Pat, depuis la mini trêve estivale, Renault est la seule équipe qui a pu procéder à des essais. Cette séance du vendredi matin à Hockenheim a-t-elle été très utile ?
Notre séance à Hockenheim s'est avérée extrêmement positive. Nous avons choisi une construction de pneumatiques qui sera utilisée en Hongrie grâce à cette séance supplémentaire. Ceci corrobore notre décision de nous ranger au protocole de Heathrow, qui nous permet de tourner alors que les autres n'en ont pas le droit. En outre, les conditions très chaudes que nous avons connues différaient radicalement de celles que l'on avait eues lors des essais hivernaux.
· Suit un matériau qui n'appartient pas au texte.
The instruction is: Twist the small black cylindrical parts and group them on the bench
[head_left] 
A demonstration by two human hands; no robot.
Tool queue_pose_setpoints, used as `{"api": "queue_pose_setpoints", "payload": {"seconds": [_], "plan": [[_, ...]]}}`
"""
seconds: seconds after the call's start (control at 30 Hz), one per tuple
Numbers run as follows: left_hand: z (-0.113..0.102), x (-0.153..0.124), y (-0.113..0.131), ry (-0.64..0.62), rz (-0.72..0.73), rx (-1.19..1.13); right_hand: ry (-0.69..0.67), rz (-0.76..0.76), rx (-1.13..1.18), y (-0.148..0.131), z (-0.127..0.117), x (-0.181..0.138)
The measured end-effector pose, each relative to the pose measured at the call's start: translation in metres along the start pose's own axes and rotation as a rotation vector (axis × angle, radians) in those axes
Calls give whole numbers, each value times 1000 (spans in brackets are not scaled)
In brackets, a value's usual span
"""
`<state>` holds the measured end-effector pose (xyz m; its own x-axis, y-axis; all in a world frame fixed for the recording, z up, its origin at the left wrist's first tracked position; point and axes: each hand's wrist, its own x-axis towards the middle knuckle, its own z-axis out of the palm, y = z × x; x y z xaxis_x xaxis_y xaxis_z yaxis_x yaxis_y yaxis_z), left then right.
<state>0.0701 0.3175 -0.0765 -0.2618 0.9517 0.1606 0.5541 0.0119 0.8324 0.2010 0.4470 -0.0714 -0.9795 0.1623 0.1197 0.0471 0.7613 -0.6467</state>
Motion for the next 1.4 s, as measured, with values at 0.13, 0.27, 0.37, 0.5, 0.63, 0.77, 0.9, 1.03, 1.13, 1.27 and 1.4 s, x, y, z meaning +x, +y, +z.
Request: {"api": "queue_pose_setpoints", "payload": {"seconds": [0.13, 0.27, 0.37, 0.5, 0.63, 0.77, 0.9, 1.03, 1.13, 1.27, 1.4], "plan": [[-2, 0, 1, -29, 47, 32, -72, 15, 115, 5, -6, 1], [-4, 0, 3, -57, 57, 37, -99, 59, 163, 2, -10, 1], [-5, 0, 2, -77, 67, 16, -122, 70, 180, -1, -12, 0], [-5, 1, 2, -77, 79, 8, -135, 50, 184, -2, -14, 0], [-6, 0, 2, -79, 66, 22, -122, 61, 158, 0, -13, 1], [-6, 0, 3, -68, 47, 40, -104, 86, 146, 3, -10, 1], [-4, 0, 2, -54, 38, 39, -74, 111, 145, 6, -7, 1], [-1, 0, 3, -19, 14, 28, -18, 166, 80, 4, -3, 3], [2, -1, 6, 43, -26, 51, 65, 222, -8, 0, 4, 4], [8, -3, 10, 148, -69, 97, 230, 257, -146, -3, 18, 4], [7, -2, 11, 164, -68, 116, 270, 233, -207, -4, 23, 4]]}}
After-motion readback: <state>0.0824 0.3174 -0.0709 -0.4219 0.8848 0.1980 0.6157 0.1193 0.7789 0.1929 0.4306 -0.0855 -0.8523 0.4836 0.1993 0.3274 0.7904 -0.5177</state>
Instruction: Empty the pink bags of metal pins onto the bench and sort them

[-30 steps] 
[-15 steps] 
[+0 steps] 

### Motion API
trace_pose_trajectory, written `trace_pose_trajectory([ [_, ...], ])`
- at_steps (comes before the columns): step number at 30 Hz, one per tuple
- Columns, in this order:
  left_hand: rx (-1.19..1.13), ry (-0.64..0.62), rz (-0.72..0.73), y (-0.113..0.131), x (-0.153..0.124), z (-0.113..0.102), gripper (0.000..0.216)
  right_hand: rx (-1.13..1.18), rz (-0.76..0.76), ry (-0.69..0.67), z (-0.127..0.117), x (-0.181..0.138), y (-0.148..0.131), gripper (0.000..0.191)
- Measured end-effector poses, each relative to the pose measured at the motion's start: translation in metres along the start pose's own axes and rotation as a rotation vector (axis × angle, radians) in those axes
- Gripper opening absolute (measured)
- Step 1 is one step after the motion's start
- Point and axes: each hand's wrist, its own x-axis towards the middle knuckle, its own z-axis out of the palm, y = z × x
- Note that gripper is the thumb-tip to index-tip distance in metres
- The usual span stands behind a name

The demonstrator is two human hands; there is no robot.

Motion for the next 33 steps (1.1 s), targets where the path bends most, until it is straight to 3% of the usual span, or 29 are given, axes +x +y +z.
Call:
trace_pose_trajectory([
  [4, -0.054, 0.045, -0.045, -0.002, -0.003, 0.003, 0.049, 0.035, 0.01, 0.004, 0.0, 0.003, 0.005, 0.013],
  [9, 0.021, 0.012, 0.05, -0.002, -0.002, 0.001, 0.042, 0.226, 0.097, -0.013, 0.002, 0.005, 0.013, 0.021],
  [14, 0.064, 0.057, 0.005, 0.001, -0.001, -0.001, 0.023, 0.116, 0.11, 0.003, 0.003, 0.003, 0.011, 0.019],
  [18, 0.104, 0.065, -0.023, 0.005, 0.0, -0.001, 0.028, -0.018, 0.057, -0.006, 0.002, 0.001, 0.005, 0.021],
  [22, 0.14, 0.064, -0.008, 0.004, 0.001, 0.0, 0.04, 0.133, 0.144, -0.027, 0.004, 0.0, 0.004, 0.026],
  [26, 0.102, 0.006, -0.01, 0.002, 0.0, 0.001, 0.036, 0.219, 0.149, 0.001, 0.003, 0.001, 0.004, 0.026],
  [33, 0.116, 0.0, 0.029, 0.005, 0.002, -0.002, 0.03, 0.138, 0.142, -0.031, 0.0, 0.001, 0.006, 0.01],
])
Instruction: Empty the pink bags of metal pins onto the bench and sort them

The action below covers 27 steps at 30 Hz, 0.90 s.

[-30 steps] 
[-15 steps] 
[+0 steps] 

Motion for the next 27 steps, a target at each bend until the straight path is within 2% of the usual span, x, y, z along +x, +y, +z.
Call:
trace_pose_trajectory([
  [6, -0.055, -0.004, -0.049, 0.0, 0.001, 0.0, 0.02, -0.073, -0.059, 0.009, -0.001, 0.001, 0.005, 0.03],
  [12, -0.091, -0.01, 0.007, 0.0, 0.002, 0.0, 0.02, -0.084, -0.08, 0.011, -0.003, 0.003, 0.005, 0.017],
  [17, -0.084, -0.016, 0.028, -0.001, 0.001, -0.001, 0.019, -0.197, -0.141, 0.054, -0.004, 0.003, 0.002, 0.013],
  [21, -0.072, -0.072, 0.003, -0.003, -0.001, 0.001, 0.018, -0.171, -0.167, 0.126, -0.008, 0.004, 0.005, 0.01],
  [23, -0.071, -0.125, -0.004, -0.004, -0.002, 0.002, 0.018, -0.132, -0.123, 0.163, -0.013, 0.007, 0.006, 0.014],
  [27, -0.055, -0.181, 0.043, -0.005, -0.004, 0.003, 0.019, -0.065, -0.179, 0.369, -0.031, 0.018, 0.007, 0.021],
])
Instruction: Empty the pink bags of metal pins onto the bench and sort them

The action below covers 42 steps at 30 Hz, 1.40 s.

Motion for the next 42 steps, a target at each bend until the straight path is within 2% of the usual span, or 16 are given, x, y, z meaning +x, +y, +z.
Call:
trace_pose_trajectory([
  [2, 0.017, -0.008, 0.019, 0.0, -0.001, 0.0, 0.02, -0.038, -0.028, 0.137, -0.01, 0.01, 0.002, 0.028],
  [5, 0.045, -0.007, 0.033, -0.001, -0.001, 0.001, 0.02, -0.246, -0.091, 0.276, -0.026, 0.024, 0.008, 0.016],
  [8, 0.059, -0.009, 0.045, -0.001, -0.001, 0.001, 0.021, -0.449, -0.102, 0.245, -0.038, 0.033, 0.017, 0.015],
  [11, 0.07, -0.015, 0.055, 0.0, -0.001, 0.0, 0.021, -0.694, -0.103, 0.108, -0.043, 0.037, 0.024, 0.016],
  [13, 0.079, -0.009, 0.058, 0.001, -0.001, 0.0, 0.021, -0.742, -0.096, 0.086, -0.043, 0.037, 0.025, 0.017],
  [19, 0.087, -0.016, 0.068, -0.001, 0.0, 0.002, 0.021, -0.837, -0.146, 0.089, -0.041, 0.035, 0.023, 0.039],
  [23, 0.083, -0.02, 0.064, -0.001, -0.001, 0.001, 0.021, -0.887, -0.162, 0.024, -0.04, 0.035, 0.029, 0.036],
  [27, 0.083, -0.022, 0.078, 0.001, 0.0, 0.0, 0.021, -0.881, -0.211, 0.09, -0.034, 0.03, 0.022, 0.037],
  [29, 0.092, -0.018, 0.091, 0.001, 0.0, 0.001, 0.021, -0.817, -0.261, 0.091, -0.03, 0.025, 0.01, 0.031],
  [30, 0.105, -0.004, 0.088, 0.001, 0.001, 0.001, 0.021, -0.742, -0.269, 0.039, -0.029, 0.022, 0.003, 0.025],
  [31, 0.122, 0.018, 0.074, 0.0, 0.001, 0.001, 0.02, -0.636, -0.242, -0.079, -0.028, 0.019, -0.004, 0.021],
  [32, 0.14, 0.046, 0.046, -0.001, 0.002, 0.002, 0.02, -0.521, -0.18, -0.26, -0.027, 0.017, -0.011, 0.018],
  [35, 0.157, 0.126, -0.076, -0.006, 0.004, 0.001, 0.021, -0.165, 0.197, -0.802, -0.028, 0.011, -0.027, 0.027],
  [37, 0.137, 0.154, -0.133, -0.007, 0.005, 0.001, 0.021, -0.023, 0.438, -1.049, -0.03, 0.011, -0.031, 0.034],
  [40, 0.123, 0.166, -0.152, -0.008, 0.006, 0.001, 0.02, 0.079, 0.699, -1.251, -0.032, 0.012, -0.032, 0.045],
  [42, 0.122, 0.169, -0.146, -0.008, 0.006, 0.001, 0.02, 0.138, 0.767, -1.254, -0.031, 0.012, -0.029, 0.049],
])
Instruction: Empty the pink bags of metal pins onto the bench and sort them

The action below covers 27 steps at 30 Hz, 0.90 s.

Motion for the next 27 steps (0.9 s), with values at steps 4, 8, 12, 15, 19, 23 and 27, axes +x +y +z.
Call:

Les données récoltées étaient par conséquent particulièrement utiles au niveau des pneus.
Cette année, le tracé a subi quelques modifications, destinées à favoriser les dépassements. Croyez-vous qu'elles vont marcher ?
Vous savez, c'est très difficile de le dire avant d'être sur place. A Magny-Cours, par exemple, les organisateurs ont réaménagé la piste avec les mêmes intentions et on ne peut pas vraiment dire que cela ait porté ses fruits. Pour ce qui est du Hungaroring, je ne pense pas que les pilotes seront capables de coller suffisamment à la voiture devant dans le virage 11 pour le doubler au 12, le nouveau virage lent. Dans le virage 1, ce sera peut-être une autre histoire, quoiqu'il y faille également surveiller un autre paramètre, la poussière qui se trouve hors de la trajectoire. Lorsqu'on s'écarte de la ligne, cela peut prendre plusieurs virages avant que les pneus ne soient à nouveau propres. Ainsi, tout dépassement augmente le risque de faute dans les kilomètres suivants. Pour toutes ces raisons, je ne pense pas que les modifications changeront grand-chose à la difficulté de dépasser. De notre côté, nous allons penser notre stratégie en partant du principe que les dépassements seront compliqués.